● Prompt
Exact copy, no pictures: return only the lines below from the line with "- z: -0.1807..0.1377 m" up to and including the line with "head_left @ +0".

Collected data entries:
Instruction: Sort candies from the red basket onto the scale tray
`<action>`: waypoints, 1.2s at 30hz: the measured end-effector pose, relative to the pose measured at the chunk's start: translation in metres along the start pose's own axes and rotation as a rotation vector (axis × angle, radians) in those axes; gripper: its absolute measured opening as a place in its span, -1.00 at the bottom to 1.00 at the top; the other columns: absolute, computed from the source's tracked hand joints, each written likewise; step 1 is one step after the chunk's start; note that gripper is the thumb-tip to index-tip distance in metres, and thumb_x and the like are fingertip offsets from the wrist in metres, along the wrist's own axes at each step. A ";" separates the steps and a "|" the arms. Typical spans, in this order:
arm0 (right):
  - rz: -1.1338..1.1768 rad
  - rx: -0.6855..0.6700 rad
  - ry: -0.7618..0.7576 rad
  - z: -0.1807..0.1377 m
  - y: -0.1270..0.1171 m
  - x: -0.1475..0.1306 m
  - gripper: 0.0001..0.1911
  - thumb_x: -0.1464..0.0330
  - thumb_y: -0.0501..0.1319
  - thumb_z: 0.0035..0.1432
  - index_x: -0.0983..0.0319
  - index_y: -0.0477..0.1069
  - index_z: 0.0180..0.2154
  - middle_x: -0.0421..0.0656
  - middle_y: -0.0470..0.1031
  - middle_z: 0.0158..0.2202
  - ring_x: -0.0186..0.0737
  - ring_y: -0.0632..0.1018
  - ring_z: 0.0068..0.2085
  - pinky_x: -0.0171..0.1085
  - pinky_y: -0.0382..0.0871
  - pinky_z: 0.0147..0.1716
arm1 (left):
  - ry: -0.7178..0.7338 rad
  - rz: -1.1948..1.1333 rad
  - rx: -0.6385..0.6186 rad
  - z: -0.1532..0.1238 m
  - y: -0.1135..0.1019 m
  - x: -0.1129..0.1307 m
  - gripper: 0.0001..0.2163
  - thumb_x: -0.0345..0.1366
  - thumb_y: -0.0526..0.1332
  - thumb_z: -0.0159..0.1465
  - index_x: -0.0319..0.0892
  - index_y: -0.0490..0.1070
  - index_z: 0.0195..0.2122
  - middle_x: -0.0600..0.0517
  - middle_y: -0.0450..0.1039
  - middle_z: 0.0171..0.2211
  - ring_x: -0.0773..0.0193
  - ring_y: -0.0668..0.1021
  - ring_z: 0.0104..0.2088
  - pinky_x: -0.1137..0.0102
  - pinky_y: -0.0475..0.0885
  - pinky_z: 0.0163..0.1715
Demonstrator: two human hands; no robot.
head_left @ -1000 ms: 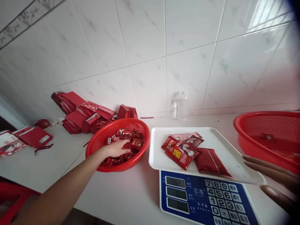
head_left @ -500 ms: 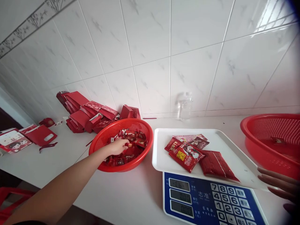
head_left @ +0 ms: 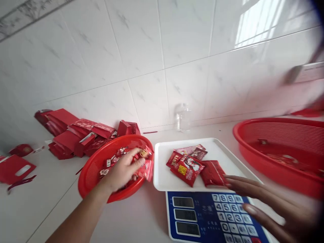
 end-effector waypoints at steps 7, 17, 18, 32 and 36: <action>0.220 -0.204 -0.147 0.019 0.021 -0.091 -0.61 0.24 0.15 0.25 0.06 0.30 0.11 -0.09 0.54 -0.06 -0.20 0.58 -0.09 -0.32 0.50 -0.18 | 0.395 -0.012 -0.407 -0.061 0.138 0.075 -0.84 -0.31 0.10 0.31 -0.13 0.46 -0.18 -0.03 0.55 -0.27 0.20 0.56 -0.26 0.46 0.36 -0.24; 0.207 -0.051 0.125 0.047 -0.006 -0.041 -0.76 0.15 0.16 0.19 0.17 0.43 -0.26 -0.18 0.55 -0.39 -0.26 0.54 -0.40 -0.31 0.43 -0.43 | 0.085 -0.651 -0.222 -0.037 0.117 0.017 -0.74 -0.06 0.25 0.21 -0.12 0.43 -0.20 0.09 0.42 -0.44 0.42 0.42 -0.56 0.56 0.34 -0.58; 0.186 -0.029 0.165 0.053 -0.010 -0.029 -0.74 0.13 0.15 0.18 0.18 0.43 -0.26 -0.16 0.55 -0.39 -0.25 0.54 -0.41 -0.29 0.43 -0.43 | 0.062 -0.758 -0.164 -0.033 0.109 0.010 -0.73 -0.06 0.26 0.19 -0.11 0.42 -0.20 0.10 0.40 -0.45 0.44 0.40 -0.58 0.57 0.32 -0.62; 0.262 -0.152 0.243 0.107 0.025 0.018 -0.66 0.19 0.12 0.14 0.21 0.40 -0.09 -0.07 0.55 -0.20 -0.13 0.57 -0.18 -0.10 0.45 -0.15 | -0.129 -1.267 -0.152 -0.014 0.110 -0.025 -0.60 -0.38 0.34 0.11 -0.04 0.37 -0.02 0.02 0.50 -0.23 0.29 0.55 -0.33 0.42 0.50 -0.38; 0.421 -0.224 0.222 0.117 0.041 0.004 -0.63 0.20 0.13 0.15 0.25 0.38 -0.06 -0.06 0.52 -0.18 -0.15 0.55 -0.14 -0.11 0.45 -0.12 | -0.156 -1.227 -0.107 -0.019 0.110 -0.025 -0.59 -0.39 0.35 0.09 -0.04 0.36 -0.02 0.03 0.51 -0.26 0.30 0.55 -0.35 0.43 0.50 -0.38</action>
Point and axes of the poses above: each hand's wrist, its own z-axis towards the middle knuckle, its own y-axis out of the palm, x = y × z, the point moved 10 cm from there along z, towards the middle knuckle
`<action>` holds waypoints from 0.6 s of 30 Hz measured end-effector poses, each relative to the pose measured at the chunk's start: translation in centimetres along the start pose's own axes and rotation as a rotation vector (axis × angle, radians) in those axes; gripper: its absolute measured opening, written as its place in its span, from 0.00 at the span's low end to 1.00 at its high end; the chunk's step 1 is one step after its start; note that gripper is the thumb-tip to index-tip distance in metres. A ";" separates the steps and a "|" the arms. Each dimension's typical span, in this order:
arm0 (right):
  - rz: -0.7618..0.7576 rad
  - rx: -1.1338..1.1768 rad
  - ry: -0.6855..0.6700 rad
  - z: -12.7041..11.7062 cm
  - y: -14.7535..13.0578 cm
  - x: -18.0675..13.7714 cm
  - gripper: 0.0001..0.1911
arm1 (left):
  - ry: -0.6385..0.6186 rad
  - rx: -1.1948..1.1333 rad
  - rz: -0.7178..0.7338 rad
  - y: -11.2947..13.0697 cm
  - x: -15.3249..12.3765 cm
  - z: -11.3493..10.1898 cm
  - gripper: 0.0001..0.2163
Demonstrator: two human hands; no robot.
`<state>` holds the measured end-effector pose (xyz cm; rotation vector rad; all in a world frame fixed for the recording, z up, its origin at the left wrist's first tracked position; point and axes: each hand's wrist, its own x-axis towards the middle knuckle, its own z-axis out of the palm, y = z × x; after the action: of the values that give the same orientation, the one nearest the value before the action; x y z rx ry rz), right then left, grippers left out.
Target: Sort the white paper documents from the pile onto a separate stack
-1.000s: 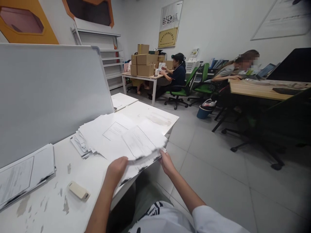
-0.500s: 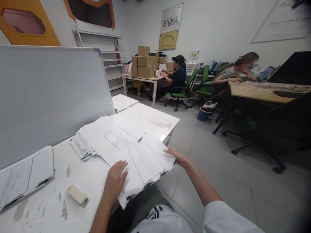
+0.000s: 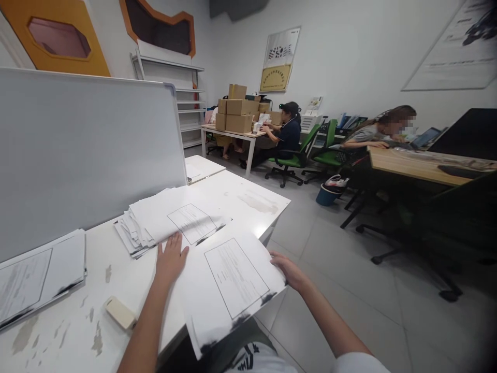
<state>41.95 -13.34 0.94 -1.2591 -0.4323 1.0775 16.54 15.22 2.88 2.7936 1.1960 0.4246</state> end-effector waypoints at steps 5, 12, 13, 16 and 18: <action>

● Result below
  - z: -0.1807..0.1377 m
  - y: -0.1270..0.1171 m
  - x: -0.1475..0.1306 m
  - gripper: 0.0001..0.1911
  - thumb_x: -0.1464..0.0330
  - thumb_y: -0.0501..0.1319
  - thumb_z: 0.0035..0.1432
  - index_x: -0.0983..0.0319
  - index_y: -0.0477..0.1069
  - index_z: 0.0180..0.2154
  - middle_x: -0.0421..0.0656
  - middle_y: -0.0470..0.1031
  - middle_z: 0.0158..0.2202
  - ring_x: -0.0186..0.0737
  - ring_y: -0.0632..0.1018
  - ring_z: 0.0068..0.2085
  - pinky_x: -0.0171..0.1085
  - pinky_y: -0.0382..0.0871
  - pinky_z: 0.0147..0.1716
arm1 (left):
  - ry: -0.7178..0.7338 rad
  - rz: -1.1948..1.1333 rad
  - rx: -0.6385..0.6186 rad
  - z: -0.1532..0.1238 m
  - y: -0.1135..0.1019 m
  - x: -0.1129..0.1307 m
  - gripper: 0.0001..0.2163
  - thumb_x: -0.0345..0.1366
  - thumb_y: -0.0526..0.1332
  - thumb_z: -0.0159..0.1465
  - index_x: -0.0319..0.0892
  - index_y: -0.0490..0.1070
  - index_z: 0.0195..0.2122
  - middle_x: -0.0600..0.0517
  - middle_y: -0.0450..0.1039
  - middle_z: 0.0171..0.2211
  - ring_x: -0.0773..0.0193
  - ring_y: -0.0668..0.1021
  - ring_z: 0.0104..0.2088
  - pinky_x: -0.1137..0.0102
  - pinky_y: -0.0475..0.0885
  - pinky_z: 0.0163..0.1715
Demonstrator: two human hands; no robot.
head_left @ -1000 ms: 
head_left @ -500 ms: 
head_left @ +0 ms: 

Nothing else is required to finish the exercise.